Nonadditive gene expression in anther, ovary and flag leaf of F1 hybrid
The gene expression in F1 could be divided into two types, the first was designated as additive expression that contributed by each allele from both parents, and another was nonadditive expression that deviates from the mid-parent value12. A total of 1224 nonadditive differentially expressed genes (NDEGs) were detected in the three tissues, including 314, 578 and 332 in anther, ovary and leaf, respectively (Supplementary Table S7). Of the 1224 NDEGs, 895 and 329 genes were found to be up- and down-regulated, respectively (Table 4). We compared the NDEGs in anther with the microarray data of rice anther meiosis specific genes17,18,19,20, and found 53 overlapping genes between anther and microarray data in meiosis. Among 53 genes, seven genes, including LOC_Os07g40620, LOC_Os02g38260, LOC_Os01g65630, LOC_Os03g21090, LOC_Os05g41120, LOC_Os04g49260 and LOC_Os05g38350, displayed down-regulation in autotetraploid hybrid compared to diploid rice with low fertility10. These seven genes were annotated as putative uncharacterized protein.
The Plant GeneSet Enrichment Analysis Toolkit (PlantGSEA) was employed to analyze the gene set enrichment of 578 NDEGs of ovary, and it showed a prominent category comprising of 74 genes that associated with a primary metabolic process (GO:0044238) in biological process. Moreover, we detected a microtubule associated complex (GO:0005875) that related to four genes in cellular component. These four genes encoded kinesin motor domain containing protein. Among the 332 NDEGs of leaf, nine prominent enrichment gene groups were detected, which mainly related to response to stress (GO: 0006950), defense response (GO: 0006952), programmed cell death (GO:0012501) (Supplementary Table S7).
Association between DNA sequence variations and differentially expressed genes (DEGs) in F1 compared to its parents
DNA re-sequencing revealed a huge difference in genome sequence of maternal, T452, and paternal, H3. A total of 2351039 SNPs were detected in T452 and H3, among them 1192412 and 374460 SNPs were specifically expressed in T452 and H3, respectively. A total number of 499448 Indels were observed in T452 and H3, of these 248194 and 84196 Indels showed specific variation in T452 and H3, respectively (Supplementary Table S8). The polymorphism rates of SNPs and Indels were 66.77% and 69.97% between T452 and H3, respectively (Supplementary Table S9). Of those polymorphic loci, about 65% of SNPs and 72% of Indels were in genic regions, 47.67% SNPs and 53.37% Indels were found to be in up or down regulatory regions that might be associated with the differentially expressed genes (DEGs). Moreover, we detected 58908 SNPs and 5561 Indels in coding regions (Supplementary Fig. S10 and Table S10).

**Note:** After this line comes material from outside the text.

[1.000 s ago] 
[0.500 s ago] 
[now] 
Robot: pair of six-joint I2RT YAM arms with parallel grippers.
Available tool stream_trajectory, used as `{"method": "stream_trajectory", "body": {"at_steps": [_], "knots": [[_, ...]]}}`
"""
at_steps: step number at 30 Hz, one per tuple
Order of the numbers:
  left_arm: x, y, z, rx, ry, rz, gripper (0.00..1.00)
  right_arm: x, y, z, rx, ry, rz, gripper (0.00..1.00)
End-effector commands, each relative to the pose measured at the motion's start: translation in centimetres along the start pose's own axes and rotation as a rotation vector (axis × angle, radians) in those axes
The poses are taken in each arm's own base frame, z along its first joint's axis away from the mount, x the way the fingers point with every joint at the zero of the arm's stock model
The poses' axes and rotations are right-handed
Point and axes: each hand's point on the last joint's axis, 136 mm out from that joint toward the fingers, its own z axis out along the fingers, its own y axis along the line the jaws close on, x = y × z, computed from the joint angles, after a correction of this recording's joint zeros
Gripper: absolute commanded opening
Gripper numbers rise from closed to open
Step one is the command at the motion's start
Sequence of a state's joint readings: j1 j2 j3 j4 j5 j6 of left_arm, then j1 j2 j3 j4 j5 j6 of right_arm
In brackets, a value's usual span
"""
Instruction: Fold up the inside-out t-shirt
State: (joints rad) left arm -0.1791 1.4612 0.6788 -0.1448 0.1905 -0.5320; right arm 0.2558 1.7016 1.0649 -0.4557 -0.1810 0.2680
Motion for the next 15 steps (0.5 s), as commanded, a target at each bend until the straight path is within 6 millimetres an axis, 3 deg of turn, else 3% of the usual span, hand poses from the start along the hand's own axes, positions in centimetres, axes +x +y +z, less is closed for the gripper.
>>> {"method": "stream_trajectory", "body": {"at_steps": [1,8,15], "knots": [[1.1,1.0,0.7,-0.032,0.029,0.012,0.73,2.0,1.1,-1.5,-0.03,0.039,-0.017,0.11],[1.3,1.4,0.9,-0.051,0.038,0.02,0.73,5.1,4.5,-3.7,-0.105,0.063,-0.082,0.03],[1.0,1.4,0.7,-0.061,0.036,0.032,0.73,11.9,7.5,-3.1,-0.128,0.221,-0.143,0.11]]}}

Since many DNA sequences variation were detected between T452 and H3, we detected genes variation in DEGFu-sp, and a total of 330, 291 and 459 genes showed DNA sequence variation (SNP+Indel) in anther, ovary and leaf, respectively (Supplementary Table S7). The genes of three groups displayed differential expressions in anther, ovary and leaf of F1 compared to its parents. Of the 330 genes in anther, we detected 15 prominent categories in biological process, mainly related to photosynthesis, regulation of cellular metabolic process, regulation of transcription and biosynthetic process. We identified a prominent enrichment category associated with metabolic process (GO:0008152), consisting of 98 genes in biological process of ovary. Eight prominent enrichment genes, mainly related to cellular nitrogen compound metabolic process, establishment of localization and transport, were found in biological process category of leaf. These main enrichment categories were nearly consistent with the DEGFu-sp to anther, ovary and leaf (Supplementary Table S7).

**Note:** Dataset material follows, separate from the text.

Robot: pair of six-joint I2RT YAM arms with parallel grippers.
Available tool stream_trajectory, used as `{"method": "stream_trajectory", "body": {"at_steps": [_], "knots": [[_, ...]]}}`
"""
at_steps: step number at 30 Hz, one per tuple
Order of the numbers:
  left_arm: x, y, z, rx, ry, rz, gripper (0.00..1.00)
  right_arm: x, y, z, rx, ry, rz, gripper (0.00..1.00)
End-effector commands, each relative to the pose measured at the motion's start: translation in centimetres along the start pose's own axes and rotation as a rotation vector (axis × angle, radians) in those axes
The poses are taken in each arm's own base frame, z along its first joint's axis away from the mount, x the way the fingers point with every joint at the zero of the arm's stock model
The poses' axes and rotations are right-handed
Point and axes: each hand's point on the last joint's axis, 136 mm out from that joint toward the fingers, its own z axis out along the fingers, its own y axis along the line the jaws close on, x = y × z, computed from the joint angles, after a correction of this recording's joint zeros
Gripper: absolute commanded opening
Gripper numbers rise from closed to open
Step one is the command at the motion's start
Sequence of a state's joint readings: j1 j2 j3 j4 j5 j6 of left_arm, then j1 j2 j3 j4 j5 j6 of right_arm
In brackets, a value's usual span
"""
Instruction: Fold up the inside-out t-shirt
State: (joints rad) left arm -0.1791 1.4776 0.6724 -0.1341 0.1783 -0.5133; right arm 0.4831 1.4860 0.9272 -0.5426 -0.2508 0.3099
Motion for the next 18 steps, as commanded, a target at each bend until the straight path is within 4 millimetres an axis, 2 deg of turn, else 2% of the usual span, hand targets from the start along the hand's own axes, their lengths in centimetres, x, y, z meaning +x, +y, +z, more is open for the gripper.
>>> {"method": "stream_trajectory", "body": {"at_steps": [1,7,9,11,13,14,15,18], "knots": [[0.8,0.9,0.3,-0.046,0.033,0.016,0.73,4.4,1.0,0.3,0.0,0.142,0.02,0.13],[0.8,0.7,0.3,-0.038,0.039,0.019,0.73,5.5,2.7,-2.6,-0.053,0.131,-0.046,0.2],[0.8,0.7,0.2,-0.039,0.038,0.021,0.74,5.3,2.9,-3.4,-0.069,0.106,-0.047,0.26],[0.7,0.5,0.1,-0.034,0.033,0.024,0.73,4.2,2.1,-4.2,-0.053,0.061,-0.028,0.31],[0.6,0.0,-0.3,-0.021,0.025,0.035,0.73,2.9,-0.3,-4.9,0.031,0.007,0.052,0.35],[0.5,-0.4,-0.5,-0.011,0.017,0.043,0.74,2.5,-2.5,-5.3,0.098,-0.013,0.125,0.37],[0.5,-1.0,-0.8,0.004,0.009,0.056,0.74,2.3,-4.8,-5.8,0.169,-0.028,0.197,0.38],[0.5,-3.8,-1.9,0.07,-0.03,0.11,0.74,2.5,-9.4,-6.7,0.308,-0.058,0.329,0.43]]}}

Moreover, 67, 133 and 87 genes involved in SNP and Indel variations between two parents were detected in nonadditive differentially expressed genes (NDEGs) of anther, ovary and leaf, respectively. We detected 25 and 39 metabolic process related genes in anther and ovary, respectively. Notably, we found 25 genes related to TFs involved in SNP and Indel variations between parents (Supplementary Table S7).
Both hybridity and induced polyploidy are the potent sources to increase the biomass, yield and resistance against various biotic and abiotic stresses. Agronomic traits, such as larger grain size, stronger stem, and longer panicles of autotetraploid rice than their corresponding parents, are of special interest for rice breeders2,8,9,10,11,23. However, low seed set has been a major obstacle in the use of autotetraploid rice and cannot be used directly in the breeding programs10,11. Autotetraploid lines with high seed setting might be developed through artificial selection of plants generated by the crossing of indica and japonica autotetraploid rice lines24,25. Here, we reported a neo-tetraploid rice, Huaduo 3, with high fertility (>80%) that was developed in 2012 by our research group. We developed 40 tetraploid rice hybrids by crossing H3 with different autotetraploid rice lines to observe the fertility and heterosis, and found encouraging results.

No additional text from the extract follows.